■ What is required
Reproduce the entire listing below exactly.

■ Exercise data
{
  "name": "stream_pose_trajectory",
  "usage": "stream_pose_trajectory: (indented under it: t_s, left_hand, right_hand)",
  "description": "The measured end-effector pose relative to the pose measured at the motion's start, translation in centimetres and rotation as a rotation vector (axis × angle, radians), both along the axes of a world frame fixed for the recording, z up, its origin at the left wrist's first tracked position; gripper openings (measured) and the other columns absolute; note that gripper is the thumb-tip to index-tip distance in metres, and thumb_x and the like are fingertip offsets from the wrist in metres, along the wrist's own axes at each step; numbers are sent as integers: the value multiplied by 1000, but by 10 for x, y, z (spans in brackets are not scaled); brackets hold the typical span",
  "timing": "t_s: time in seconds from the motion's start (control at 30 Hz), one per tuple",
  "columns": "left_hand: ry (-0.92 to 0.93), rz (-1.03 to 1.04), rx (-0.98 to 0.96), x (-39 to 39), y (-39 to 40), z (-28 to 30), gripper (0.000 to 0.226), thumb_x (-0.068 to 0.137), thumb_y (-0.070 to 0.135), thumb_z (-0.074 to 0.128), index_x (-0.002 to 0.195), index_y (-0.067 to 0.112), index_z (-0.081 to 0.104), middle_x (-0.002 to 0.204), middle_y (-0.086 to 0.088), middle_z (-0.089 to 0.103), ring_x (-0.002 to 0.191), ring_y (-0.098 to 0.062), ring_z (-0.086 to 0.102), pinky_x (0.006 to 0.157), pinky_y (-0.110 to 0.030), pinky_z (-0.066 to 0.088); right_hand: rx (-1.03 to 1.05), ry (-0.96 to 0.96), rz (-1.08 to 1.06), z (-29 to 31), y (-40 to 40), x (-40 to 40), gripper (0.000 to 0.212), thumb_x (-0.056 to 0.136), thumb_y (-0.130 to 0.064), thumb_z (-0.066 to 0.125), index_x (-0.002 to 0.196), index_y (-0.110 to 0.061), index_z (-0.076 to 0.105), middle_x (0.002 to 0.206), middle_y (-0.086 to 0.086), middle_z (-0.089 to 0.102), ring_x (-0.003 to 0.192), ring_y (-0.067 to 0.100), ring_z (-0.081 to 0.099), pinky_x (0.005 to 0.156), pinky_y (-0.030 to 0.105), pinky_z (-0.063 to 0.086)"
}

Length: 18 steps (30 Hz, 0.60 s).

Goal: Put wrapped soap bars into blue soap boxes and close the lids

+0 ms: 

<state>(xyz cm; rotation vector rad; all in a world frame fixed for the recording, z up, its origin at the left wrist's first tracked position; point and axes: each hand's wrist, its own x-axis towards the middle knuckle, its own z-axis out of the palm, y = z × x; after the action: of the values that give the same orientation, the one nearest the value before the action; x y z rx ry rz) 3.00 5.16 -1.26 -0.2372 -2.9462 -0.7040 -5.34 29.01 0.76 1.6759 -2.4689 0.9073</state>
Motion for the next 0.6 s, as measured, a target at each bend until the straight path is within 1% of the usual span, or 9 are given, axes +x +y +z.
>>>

■ Result of the exercise
{
  "name": "stream_pose_trajectory",
  "usage": "stream_pose_trajectory: (indented under it: t_s, left_hand, right_hand)",
  "description": "The measured end-effector pose relative to the pose measured at the motion's start, translation in centimetres and rotation as a rotation vector (axis × angle, radians), both along the axes of a world frame fixed for the recording, z up, its origin at the left wrist's first tracked position; gripper openings (measured) and the other columns absolute; note that gripper is the thumb-tip to index-tip distance in metres, and thumb_x and the like are fingertip offsets from the wrist in metres, along the wrist's own axes at each step; numbers are sent as integers: the value multiplied by 1000, but by 10 for x, y, z (spans in brackets are not scaled); brackets hold the typical span",
  "timing": "t_s: time in seconds from the motion's start (control at 30 Hz), one per tuple",
  "columns": "left_hand: ry (-0.92 to 0.93), rz (-1.03 to 1.04), rx (-0.98 to 0.96), x (-39 to 39), y (-39 to 40), z (-28 to 30), gripper (0.000 to 0.226), thumb_x (-0.068 to 0.137), thumb_y (-0.070 to 0.135), thumb_z (-0.074 to 0.128), index_x (-0.002 to 0.195), index_y (-0.067 to 0.112), index_z (-0.081 to 0.104), middle_x (-0.002 to 0.204), middle_y (-0.086 to 0.088), middle_z (-0.089 to 0.103), ring_x (-0.002 to 0.191), ring_y (-0.098 to 0.062), ring_z (-0.086 to 0.102), pinky_x (0.006 to 0.157), pinky_y (-0.110 to 0.030), pinky_z (-0.066 to 0.088); right_hand: rx (-1.03 to 1.05), ry (-0.96 to 0.96), rz (-1.08 to 1.06), z (-29 to 31), y (-40 to 40), x (-40 to 40), gripper (0.000 to 0.212), thumb_x (-0.056 to 0.136), thumb_y (-0.130 to 0.064), thumb_z (-0.066 to 0.125), index_x (-0.002 to 0.196), index_y (-0.110 to 0.061), index_z (-0.076 to 0.105), middle_x (0.002 to 0.206), middle_y (-0.086 to 0.086), middle_z (-0.089 to 0.102), ring_x (-0.003 to 0.192), ring_y (-0.067 to 0.100), ring_z (-0.081 to 0.099), pinky_x (0.005 to 0.156), pinky_y (-0.030 to 0.105), pinky_z (-0.063 to 0.086)"
}

Length: 18 steps (30 Hz, 0.60 s).

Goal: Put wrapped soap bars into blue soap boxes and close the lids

+0 ms: 

<state>(xyz cm; rotation vector rad; all in a world frame fixed for the recording, z up, its origin at the left wrist's first tracked position; point and axes: each hand's wrist, its own x-axis towards the middle knuckle, its own z-axis out of the palm, y = z × x; after the action: of the values that give the same orientation, the one nearest the value before the action; x y z rx ry rz) 3.00 5.16 -1.26 -0.2372 -2.9462 -0.7040 -5.34 29.01 0.76 1.6759 -2.4689 0.9073</state>
Motion for the next 0.6 s, as measured, a target at each bend until the straight path is within 1% of the usual span, or 9 are given, axes +x +y +z.
>>>

The output for this exercise is finished.